Chartier : On aime la technicité et la virtuosité. Pour nous c’est essentiel que le mouvement puisse déformer visuellement l’être humain. On aime perturber l’anatomie humaine.
Carrizo : Le performeur doit pouvoir dégager un certain mystère, quelque chose qu’on n’explique pas. On aime les danseurs qui ont su développer leur propre personnalité à travers le mouvement. On voit tout de suite quand un danseur a été formaté par telle ou telle école.

Vous êtes un couple, des parents et des collaborateurs. Comment envisagez-vous votre place au sein de la dynamique Peeping Tom ?
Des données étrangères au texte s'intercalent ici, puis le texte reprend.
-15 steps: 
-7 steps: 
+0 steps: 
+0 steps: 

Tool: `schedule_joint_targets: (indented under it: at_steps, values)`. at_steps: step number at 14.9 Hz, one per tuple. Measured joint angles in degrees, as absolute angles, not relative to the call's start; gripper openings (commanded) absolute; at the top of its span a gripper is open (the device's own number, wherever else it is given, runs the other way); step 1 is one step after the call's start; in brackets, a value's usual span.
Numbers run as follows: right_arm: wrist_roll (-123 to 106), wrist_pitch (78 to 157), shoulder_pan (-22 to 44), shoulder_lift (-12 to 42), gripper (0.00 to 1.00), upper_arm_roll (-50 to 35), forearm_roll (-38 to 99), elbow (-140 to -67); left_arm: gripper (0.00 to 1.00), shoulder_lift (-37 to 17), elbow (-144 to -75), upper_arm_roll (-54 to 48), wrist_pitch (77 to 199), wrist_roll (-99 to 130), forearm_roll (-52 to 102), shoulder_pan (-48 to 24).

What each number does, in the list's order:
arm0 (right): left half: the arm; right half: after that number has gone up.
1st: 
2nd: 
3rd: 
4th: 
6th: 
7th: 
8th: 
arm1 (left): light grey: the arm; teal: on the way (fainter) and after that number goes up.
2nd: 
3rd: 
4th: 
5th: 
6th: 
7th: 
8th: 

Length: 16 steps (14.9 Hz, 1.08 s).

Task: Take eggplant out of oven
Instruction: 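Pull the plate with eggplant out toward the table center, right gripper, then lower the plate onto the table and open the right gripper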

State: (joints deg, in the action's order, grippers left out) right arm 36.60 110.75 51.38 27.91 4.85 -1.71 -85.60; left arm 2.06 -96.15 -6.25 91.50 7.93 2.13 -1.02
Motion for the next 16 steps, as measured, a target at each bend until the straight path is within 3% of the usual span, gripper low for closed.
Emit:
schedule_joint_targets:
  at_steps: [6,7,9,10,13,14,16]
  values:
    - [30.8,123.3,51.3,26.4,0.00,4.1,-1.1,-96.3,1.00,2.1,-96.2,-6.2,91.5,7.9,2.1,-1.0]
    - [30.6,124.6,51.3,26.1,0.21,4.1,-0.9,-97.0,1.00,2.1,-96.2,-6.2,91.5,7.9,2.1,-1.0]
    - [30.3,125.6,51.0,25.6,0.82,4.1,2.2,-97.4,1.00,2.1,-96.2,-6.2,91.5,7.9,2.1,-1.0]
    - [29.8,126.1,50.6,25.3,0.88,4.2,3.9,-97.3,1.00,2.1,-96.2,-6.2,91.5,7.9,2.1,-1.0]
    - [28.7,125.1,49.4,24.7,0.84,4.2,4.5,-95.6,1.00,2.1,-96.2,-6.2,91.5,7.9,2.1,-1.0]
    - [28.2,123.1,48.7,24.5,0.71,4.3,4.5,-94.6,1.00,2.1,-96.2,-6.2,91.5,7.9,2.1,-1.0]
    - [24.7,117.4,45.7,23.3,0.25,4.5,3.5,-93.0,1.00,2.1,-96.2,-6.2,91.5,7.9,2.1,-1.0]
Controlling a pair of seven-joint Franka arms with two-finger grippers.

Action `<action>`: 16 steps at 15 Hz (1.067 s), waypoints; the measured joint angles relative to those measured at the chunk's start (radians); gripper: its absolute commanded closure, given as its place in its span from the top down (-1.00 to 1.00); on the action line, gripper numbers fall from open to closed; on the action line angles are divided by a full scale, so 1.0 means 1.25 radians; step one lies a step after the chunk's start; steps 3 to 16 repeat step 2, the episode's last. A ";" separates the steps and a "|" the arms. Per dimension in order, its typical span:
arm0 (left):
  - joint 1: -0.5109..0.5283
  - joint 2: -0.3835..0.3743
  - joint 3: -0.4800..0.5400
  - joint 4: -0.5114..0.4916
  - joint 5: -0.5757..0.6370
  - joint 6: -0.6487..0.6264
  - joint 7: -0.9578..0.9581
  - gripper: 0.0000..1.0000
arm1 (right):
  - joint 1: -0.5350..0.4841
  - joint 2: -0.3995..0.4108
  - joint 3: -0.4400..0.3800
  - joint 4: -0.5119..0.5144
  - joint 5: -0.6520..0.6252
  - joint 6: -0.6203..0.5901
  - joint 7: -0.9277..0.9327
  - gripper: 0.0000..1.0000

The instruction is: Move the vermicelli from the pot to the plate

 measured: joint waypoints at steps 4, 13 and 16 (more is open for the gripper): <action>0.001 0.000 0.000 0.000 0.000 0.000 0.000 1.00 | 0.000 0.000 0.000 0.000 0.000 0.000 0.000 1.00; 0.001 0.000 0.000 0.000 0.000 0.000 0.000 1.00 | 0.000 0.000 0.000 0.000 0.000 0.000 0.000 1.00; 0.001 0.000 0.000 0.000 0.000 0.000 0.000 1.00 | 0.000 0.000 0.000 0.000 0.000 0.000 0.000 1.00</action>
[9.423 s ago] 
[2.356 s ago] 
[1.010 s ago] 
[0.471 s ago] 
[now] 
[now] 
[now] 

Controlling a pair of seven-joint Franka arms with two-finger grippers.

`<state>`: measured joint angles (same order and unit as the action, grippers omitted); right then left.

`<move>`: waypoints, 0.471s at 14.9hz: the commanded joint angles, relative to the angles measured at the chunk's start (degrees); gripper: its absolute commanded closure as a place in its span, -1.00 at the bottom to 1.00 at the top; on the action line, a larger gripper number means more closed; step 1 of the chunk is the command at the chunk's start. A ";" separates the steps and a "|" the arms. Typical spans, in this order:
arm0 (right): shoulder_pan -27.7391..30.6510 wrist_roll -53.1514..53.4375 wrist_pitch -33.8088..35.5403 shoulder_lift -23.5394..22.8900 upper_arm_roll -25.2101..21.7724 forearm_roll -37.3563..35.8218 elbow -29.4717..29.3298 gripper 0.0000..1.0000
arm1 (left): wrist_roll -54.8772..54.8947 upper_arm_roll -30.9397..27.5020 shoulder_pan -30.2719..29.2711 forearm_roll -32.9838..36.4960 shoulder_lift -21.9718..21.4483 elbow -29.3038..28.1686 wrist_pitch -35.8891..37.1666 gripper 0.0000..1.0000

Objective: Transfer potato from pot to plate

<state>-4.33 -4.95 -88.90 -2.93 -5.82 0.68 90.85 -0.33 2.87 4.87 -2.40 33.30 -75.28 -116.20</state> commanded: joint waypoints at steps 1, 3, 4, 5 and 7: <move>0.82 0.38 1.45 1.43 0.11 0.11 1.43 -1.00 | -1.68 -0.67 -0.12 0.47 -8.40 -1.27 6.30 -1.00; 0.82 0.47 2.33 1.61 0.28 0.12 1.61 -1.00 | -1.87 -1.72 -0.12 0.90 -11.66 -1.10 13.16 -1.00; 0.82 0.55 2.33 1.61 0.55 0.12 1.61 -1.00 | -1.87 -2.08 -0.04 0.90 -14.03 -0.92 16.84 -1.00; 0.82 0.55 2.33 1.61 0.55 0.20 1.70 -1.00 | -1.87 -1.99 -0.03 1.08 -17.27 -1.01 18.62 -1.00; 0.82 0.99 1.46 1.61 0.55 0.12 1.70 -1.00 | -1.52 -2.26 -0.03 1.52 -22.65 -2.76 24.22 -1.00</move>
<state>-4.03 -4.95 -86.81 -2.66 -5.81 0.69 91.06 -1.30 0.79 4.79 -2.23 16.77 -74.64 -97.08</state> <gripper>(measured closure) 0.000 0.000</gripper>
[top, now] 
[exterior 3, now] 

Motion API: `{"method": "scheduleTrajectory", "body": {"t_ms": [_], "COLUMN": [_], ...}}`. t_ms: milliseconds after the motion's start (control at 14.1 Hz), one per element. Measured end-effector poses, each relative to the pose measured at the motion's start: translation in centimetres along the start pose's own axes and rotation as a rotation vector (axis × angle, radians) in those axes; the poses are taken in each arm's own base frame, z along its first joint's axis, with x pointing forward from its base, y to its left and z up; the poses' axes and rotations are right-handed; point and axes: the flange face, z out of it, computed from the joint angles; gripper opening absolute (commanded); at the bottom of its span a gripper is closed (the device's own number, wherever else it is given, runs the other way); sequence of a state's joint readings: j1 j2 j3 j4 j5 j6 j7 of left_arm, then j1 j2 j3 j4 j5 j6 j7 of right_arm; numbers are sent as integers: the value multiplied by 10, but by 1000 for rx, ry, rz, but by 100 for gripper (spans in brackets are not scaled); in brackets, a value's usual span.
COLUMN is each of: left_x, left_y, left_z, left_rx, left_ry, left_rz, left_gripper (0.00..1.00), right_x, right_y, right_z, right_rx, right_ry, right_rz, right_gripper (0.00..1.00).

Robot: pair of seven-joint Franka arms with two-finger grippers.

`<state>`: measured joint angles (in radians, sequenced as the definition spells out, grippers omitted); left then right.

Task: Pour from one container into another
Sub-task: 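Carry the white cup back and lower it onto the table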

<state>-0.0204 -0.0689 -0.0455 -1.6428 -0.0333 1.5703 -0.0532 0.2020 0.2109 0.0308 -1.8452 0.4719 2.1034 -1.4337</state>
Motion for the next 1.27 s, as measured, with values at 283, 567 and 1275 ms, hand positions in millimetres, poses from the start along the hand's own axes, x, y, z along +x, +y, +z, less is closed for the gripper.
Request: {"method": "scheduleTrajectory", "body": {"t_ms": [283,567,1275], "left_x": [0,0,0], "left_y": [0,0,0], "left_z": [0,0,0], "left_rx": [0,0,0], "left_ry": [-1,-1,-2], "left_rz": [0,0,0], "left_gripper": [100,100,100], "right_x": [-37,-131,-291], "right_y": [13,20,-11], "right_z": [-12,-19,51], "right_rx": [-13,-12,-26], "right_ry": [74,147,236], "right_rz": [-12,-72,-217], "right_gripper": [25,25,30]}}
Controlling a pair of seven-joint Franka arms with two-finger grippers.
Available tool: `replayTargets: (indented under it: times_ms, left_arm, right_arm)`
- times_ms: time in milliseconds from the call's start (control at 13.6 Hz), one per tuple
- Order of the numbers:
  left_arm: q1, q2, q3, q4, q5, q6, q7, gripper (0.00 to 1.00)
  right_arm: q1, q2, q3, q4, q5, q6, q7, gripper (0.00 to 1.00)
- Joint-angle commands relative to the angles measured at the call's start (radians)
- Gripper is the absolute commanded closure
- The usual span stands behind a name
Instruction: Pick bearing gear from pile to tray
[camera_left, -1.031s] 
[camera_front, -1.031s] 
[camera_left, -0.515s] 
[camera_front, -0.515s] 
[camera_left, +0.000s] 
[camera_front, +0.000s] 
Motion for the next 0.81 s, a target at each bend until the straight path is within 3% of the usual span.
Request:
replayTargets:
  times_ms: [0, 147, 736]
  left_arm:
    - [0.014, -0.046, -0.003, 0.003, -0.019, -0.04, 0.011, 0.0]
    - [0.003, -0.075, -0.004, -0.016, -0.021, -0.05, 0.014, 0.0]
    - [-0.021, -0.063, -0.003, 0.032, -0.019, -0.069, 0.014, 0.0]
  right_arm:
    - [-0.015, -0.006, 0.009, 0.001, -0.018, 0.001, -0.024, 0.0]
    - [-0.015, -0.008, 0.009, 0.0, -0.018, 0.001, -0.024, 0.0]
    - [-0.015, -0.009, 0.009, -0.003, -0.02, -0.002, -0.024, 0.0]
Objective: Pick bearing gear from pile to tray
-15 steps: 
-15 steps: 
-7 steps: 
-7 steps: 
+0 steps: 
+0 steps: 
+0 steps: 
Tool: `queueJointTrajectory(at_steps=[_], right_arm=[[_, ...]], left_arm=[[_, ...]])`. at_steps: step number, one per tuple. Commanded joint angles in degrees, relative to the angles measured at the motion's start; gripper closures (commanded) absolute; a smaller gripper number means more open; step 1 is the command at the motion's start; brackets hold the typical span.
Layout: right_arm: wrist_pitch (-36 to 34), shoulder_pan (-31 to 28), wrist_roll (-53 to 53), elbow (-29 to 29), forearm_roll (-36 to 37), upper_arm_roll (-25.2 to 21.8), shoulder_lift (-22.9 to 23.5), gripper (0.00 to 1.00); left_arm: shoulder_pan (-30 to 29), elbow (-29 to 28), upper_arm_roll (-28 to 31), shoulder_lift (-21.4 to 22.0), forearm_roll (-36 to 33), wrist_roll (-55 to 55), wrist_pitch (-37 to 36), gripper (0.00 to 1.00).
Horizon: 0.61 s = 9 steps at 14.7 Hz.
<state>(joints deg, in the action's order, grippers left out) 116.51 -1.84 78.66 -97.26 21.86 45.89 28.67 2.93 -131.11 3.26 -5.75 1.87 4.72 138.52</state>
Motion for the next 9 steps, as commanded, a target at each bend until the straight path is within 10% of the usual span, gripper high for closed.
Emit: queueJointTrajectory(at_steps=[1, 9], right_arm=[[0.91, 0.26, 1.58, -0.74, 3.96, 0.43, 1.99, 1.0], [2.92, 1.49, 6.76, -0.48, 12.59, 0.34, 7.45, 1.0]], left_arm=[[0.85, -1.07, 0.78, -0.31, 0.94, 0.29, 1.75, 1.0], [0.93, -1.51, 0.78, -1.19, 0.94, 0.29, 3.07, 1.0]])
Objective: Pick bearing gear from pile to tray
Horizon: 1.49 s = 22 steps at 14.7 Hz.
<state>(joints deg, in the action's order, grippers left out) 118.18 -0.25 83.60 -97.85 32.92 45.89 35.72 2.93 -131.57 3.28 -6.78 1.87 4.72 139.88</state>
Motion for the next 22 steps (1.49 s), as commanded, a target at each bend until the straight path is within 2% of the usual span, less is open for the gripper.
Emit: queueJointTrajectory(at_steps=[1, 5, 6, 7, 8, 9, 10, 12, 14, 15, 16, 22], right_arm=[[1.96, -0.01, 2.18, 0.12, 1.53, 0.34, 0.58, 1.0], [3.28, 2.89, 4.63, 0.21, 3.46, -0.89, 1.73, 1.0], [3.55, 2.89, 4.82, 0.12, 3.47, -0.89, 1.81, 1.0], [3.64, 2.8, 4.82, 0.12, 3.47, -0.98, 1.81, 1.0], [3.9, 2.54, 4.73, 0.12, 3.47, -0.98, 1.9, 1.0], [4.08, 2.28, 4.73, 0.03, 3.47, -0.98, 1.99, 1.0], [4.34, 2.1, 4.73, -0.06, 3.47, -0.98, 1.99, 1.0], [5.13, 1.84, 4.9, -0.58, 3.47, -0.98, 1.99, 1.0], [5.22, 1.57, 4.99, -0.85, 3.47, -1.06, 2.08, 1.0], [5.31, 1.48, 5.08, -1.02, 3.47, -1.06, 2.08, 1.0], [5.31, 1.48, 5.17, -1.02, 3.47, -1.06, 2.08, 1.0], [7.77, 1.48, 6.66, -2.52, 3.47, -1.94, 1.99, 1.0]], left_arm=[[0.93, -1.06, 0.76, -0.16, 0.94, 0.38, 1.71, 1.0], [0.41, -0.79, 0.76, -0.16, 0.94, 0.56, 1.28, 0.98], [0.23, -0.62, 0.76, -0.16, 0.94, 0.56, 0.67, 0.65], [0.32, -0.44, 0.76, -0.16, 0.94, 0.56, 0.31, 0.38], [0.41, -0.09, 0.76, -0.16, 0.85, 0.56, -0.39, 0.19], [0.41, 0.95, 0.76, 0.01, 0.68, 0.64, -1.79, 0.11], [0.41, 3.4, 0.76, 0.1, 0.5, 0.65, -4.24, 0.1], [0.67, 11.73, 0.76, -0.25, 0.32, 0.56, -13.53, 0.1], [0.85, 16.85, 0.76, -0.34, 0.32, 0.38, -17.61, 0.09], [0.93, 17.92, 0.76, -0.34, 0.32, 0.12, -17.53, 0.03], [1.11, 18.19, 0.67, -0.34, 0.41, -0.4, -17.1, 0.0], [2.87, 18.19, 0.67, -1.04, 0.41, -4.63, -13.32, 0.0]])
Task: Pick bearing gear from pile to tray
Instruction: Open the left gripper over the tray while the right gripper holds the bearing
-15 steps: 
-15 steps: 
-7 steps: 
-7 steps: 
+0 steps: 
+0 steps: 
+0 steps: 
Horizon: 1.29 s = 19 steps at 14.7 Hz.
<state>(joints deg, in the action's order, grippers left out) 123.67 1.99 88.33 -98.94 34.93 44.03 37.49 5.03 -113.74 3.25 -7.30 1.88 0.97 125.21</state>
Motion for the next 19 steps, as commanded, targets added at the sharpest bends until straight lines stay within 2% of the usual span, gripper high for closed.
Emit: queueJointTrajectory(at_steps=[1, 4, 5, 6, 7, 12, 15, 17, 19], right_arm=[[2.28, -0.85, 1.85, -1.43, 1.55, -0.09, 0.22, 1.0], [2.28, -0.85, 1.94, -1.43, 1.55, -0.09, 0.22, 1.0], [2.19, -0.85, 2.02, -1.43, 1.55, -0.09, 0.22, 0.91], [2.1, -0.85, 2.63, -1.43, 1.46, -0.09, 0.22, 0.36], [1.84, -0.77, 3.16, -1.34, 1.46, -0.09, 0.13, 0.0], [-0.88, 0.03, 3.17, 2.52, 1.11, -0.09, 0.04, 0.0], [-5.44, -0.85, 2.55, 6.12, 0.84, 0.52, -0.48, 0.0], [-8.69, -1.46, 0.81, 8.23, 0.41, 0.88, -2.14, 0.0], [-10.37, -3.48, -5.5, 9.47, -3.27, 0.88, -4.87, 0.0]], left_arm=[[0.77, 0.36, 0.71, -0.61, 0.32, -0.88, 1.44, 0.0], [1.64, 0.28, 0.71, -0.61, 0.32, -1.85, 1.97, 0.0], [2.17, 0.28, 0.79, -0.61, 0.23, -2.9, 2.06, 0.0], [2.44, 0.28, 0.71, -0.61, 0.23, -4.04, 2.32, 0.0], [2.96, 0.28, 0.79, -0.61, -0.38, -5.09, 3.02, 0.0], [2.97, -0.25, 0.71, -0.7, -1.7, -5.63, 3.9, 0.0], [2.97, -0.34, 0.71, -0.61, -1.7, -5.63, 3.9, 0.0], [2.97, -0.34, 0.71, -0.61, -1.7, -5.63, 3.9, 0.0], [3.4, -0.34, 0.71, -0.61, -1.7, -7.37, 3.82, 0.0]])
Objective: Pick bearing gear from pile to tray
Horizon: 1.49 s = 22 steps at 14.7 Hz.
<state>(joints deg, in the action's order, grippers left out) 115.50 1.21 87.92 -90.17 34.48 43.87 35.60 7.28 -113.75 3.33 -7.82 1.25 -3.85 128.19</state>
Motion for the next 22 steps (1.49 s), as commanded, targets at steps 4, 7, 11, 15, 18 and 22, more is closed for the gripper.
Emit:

Carrizo : On a une façon très horizontale et familiale de travailler. Les performeurs, comme nous, doivent gérer à la fois leur vie personnelle et professionnelle. On passe beaucoup de temps en tournée et ils sont souvent loin de chez eux. C’est sûr que ça rapproche et que ça crée des liens.
Chartier : Comme le travail fait que les danseurs se donnent constamment à nous, ils montrent parfois une part d’eux-mêmes que leur entourage ne connaît pas et cela peut créer des surprises en les voyant sur scène. Bien sûr qu’on ne dit pas tout et qu’on se protège, mais chez Peeping Tom, il y a quand même une ouverture de parole qui est très grande. On recherche le doute et la déstabilisation constamment. Le doute est source de créativité, mais pour cela il faut pouvoir se protéger, afin de ne pas tomber dans le précipice. Être dans le déséquilibre mais se retenir. Tout ça crée une ambiance familiale.

Peeping Tom aime se mettre en danger. Quel est le nouveau challenge à venir ?
Chartier : On a un nouveau projet d’opéra. C’est un vrai défi pour nous de travailler avec un orchestre live et à partir d’un livret qui est déjà écrit. On a toujours rêvé de partir d’une histoire pour voir ce qu’il est possible d’inventer autour et de gratter dessous. On a conscience de prendre un grand risque, que le public d’opéra n’appréciera peut-être pas la sauce Peeping Tom et vice versa, mais on avait très envie d’accepter le challenge, de se laisser guider par nos désirs.